* **Exercise details**
Your answer must be an exact transcription of the data, with every picture omitted.
──────────
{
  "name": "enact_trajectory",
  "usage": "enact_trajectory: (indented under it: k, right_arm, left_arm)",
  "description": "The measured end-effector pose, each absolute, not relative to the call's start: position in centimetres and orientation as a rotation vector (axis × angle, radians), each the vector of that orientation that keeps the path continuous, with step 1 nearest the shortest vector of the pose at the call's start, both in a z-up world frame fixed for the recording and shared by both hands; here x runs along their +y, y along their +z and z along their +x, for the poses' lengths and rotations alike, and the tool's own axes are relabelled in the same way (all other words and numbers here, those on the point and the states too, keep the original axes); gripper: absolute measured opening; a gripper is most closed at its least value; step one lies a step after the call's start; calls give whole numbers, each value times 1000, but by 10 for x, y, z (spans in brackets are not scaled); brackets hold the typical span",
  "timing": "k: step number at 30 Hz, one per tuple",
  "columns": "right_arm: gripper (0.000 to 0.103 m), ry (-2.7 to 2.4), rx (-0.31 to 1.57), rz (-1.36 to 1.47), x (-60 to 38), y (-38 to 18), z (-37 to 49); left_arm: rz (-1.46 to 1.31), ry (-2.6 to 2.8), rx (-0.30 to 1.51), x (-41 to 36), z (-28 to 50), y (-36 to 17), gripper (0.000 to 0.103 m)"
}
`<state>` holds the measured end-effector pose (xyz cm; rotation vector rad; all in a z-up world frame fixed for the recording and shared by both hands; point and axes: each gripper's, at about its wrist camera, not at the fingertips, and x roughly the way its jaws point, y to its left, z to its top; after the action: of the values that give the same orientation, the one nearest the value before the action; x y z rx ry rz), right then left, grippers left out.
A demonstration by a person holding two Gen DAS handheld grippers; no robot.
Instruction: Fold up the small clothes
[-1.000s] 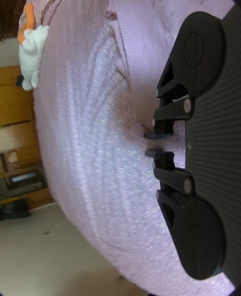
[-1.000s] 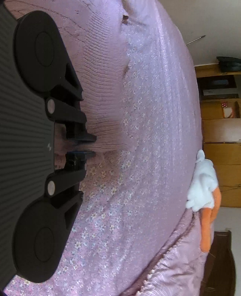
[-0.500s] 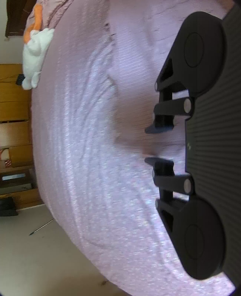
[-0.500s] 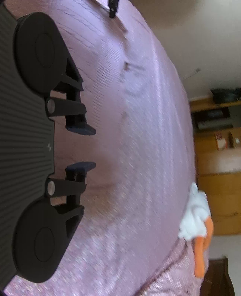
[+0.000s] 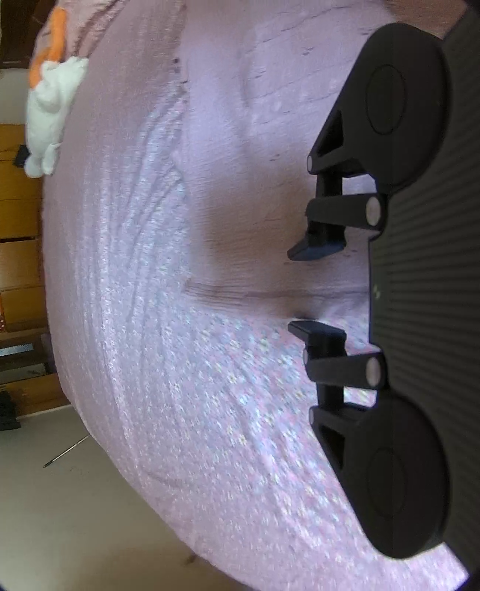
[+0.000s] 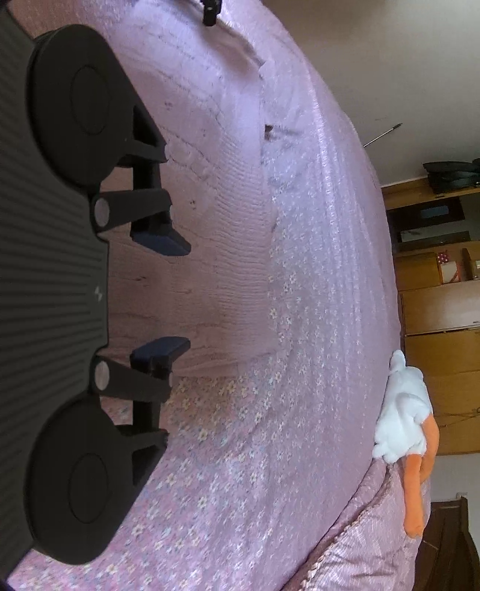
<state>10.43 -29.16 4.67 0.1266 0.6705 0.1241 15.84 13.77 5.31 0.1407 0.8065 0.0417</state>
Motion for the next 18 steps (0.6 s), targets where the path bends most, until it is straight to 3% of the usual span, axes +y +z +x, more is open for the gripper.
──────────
* **The answer**
{
  "name": "enact_trajectory",
  "usage": "enact_trajectory: (indented under it: k, right_arm, left_arm)",
  "description": "The measured end-effector pose, each absolute, not relative to the call's start: position in centimetres and orientation as a rotation vector (axis × angle, radians), each the vector of that orientation that keeps the path continuous, with step 1 nearest the shortest vector of the pose at the call's start, both in a z-up world frame fixed for the recording and shared by both hands; here x runs along their +y, y along their +z and z along their +x, for the poses' lengths and rotations alike, and the tool's own axes are relabelled in the same way (all other words and numbers here, those on the point and the states too, keep the original axes); gripper: absolute measured opening; a gripper is most closed at its least value; step one lies a step after the call's start; calls give whole numbers, each value times 1000, but by 10 for x, y, z (spans in brackets are not scaled); brackets hold the typical span",
  "timing": "k: step number at 30 Hz, one per tuple",
  "columns": "right_arm: gripper (0.000 to 0.103 m), ry (-2.7 to 2.4), rx (-0.31 to 1.57), rz (-1.36 to 1.47), x (-60 to 38), y (-38 to 18), z (-37 to 49); left_arm: rz (-1.46 to 1.31), ry (-2.6 to 2.8), rx (-0.30 to 1.51), x (-41 to 36), z (-28 to 50), y (-36 to 17), gripper (0.000 to 0.103 m)"
}
`<state>` holds the measured end-effector pose (xyz cm; rotation vector rad; all in a z-up world frame fixed for the recording and shared by both hands; point and axes: each gripper's, at about its wrist camera, not at the fingertips, and x roughly the way its jaws point, y to its left, z to its top; after the action: of the values that give the same orientation, the one nearest the value before the action; x y z rx ry rz), right then left, grippers left out.
A demonstration by a person holding two Gen DAS handheld grippers; no robot.
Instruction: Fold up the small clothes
[-1.000s] 
[-1.000s] 
[-0.500s] 
[-0.500s] 
[+0.000s] 
[+0.000s] 
<state>10.43 -29.16 4.67 0.1266 0.6705 0.1241 15.84 13.77 5.31 0.1407 0.8065 0.0417</state>
Motion for the next 18 steps (0.6 s), targets where the path bends most, until it is straight to 3% of the usual span, axes +y +z +x, more is open for the gripper.

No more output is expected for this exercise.